**Work task**
Your task is to reproduce exactly the lines that run from the beginning of the data through the line where "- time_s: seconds" appears.

**Collected data**
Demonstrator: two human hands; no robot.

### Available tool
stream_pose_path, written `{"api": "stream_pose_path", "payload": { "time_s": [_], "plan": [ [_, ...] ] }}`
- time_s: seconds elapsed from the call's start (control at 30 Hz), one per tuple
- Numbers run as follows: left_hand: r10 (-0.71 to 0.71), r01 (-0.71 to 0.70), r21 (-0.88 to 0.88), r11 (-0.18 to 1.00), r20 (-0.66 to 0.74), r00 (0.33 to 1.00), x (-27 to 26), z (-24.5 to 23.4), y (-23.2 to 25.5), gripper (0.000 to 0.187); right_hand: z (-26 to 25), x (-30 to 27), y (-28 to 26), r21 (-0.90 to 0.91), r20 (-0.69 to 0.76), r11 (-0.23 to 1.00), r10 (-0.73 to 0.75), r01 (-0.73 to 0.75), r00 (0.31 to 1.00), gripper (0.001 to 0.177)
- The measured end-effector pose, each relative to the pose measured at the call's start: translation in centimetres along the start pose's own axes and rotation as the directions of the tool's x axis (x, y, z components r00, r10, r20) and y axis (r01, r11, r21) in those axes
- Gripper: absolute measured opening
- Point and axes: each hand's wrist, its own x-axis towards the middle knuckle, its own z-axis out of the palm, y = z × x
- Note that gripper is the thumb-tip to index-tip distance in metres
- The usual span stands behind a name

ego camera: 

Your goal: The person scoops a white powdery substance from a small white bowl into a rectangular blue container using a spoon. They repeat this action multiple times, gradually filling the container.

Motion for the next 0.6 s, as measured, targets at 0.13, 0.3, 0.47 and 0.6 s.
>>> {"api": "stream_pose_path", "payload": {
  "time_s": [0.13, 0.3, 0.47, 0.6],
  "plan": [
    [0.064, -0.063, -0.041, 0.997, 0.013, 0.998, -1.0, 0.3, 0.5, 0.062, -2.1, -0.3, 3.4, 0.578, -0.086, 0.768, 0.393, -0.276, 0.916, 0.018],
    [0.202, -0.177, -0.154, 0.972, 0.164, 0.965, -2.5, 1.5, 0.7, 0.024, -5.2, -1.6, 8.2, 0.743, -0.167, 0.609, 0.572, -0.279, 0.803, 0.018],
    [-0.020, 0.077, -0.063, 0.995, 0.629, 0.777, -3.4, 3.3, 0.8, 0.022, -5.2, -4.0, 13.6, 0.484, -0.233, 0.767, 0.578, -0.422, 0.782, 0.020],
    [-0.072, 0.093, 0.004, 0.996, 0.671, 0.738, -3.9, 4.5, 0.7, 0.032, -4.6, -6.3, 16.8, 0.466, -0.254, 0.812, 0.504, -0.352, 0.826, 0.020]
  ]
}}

**Exercise answer**
Demonstrator: two human hands; no robot.

### Available tool
stream_pose_path, written `{"api": "stream_pose_path", "payload": { "time_s": [_], "plan": [ [_, ...] ] }}`
- time_s: seconds elapsed from the call's start (control at 30 Hz), one per tuple

The exercise concludes with this answer.